The athletes—four of whom self-identified as queer, with the fifth calling himself a “queer ally”—responded to questions about the difficulty of coming out on a sports team, the social choices queer athletes face both on and off the field, and the quest for tolerance in a realm that is stereotypically unwelcoming.
The panelists, who cannot be named for reasons of confidentiality, shared a wide range of personal stories from the experience of dating teammates to what shower time is like when you are gay and on a team.
“I definitely had awkward locker room experiences where girls thought that I was checking them out,” one female panelist said.
After a series of scripted questions from the host, the audience members were invited to address the panel.
One concern expressed by an audience member had to do with how the Harvard Athletic Administration could contribute to increased tolerance on campus. Cross-country and track captain Kelsey B. LeBuffe ’10, who said she didn’t mind being identified, suggested that simply by co-sponsoring an event like this in the future, the administration would be making a positive statement about homosexuality and Crimson athletics.
“It’s interesting because, at least in the gay community, we always talk about the potential for closeted athletes...so it seems like there would be some good demand for an event like this,” Collins, the event’s sponsor, said.

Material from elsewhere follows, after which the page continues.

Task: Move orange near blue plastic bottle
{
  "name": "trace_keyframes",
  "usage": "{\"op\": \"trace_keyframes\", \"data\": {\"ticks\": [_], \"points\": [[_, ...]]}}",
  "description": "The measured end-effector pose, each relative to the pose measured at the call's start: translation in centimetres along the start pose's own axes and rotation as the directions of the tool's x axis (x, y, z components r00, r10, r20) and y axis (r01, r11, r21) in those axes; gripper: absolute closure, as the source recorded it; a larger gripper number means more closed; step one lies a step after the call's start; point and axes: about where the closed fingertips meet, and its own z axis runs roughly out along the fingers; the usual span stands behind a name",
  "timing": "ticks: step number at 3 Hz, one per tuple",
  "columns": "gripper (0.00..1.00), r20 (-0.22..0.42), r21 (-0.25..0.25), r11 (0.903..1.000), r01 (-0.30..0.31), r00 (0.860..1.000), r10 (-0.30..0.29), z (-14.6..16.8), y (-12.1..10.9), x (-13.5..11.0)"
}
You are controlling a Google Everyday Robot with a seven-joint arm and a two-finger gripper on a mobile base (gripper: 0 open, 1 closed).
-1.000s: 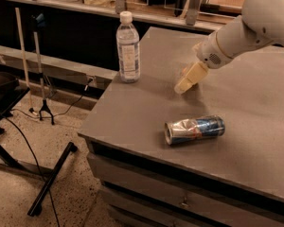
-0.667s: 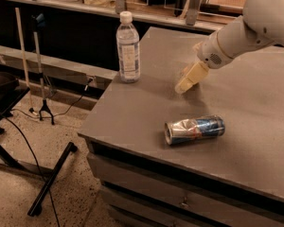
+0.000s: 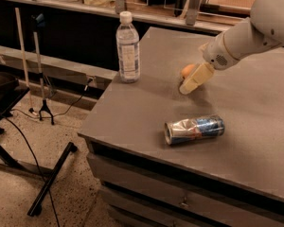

“I think that this panel will be one of the most informative experiences that I take away from Harvard,” said one audience member, Adam R. Singerman ’09. “I haven’t had the experience of hearing from queer athletes or straight athletes or any athletes about queerness intersecting with the athletics sphere at Harvard, so in that sense it was completely new information which was fascinating.”
Though the event was the first of its kind at Harvard, Collins said the Women’s Center is excited about the prospect of hosting similar forums in the near future.